THE DATA:
·····

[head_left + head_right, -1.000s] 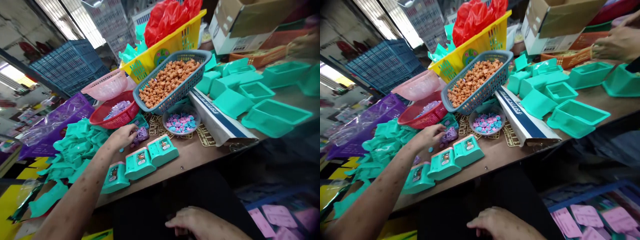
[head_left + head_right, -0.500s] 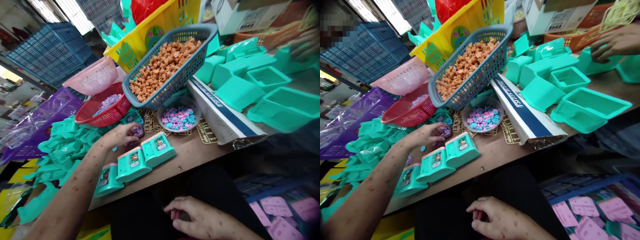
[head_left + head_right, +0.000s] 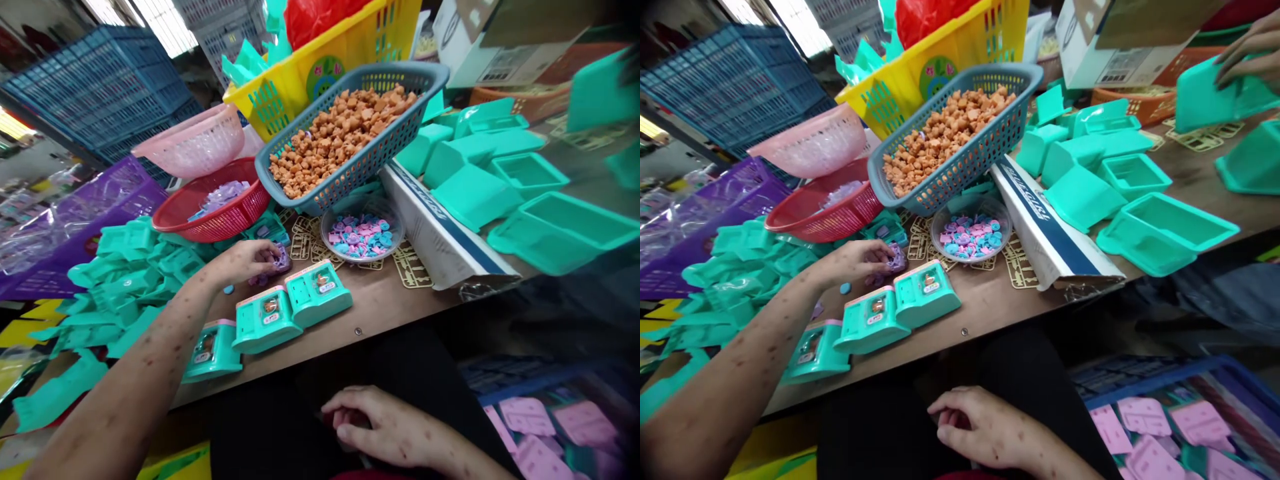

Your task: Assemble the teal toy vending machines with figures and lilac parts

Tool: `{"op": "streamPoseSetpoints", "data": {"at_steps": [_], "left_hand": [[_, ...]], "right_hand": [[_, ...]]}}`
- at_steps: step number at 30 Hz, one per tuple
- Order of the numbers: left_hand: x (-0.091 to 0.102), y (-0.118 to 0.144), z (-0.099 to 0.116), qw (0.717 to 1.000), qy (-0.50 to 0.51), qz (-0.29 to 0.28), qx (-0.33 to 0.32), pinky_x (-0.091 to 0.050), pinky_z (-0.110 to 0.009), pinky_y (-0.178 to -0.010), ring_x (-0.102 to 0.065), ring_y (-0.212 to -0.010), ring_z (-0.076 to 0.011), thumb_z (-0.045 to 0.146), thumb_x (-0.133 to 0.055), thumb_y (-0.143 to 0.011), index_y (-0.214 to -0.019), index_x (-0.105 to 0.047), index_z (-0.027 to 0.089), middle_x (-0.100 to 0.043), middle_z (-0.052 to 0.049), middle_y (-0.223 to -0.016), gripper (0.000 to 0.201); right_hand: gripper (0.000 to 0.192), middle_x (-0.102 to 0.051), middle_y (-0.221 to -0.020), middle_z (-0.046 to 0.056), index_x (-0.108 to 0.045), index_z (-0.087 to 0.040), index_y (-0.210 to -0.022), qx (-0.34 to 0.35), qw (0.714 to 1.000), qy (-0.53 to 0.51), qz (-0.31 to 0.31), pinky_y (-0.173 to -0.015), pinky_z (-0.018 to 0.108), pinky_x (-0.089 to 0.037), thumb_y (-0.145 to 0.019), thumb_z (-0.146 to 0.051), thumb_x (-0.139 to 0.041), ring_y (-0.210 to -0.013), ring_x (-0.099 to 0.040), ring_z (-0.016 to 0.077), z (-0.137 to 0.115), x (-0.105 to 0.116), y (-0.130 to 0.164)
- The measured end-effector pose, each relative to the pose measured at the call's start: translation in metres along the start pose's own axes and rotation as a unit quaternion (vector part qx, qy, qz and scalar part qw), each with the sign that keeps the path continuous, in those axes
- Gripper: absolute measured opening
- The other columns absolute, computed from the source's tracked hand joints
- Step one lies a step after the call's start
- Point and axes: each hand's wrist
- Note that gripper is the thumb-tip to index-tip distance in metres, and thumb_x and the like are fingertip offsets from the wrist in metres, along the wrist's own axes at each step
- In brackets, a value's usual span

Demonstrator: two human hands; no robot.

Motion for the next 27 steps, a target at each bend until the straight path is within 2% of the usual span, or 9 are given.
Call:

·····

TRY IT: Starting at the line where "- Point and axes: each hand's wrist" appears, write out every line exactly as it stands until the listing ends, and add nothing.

ANSWER TO THIS PROBLEM:
- Point and axes: each hand's wrist
- Note that gripper is the thumb-tip to index-tip distance in metres, and thumb_x and the like are fingertip offsets from the wrist in metres, along the wrist's own axes at each step
- In brackets, a value's usual span

Demonstrator: two human hands; no robot.

Motion for the next 27 steps, a target at each bend until the straight path is within 2% of the usual span, or 9 are given.
Call:

That concludes the answer to the exercise.